### Instructions for the task
Show every line of the data below that includes the word "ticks".

### Data provided
····················

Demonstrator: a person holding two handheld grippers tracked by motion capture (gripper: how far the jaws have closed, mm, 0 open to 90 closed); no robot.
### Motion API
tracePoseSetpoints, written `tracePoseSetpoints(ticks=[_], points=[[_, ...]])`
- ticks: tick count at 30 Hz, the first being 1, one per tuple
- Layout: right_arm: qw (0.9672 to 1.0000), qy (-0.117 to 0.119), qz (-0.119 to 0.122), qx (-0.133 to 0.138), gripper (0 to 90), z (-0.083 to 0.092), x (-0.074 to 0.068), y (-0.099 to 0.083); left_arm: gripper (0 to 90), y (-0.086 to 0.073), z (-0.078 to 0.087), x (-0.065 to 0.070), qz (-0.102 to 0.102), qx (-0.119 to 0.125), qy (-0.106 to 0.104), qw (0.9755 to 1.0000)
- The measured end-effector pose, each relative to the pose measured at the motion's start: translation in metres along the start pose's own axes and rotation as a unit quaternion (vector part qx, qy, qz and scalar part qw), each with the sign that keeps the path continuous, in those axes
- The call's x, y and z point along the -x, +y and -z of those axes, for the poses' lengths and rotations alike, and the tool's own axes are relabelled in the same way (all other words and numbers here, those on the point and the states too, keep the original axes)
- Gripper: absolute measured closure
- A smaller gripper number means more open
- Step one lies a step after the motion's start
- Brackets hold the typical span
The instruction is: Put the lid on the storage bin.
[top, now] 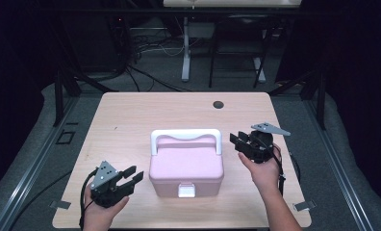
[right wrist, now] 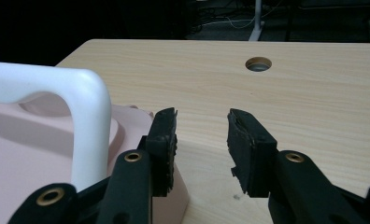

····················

### Solution to this exercise
tracePoseSetpoints, written `tracePoseSetpoints(ticks=[_], points=[[_, ...]])`
- ticks: tick count at 30 Hz, the first being 1, one per tuple

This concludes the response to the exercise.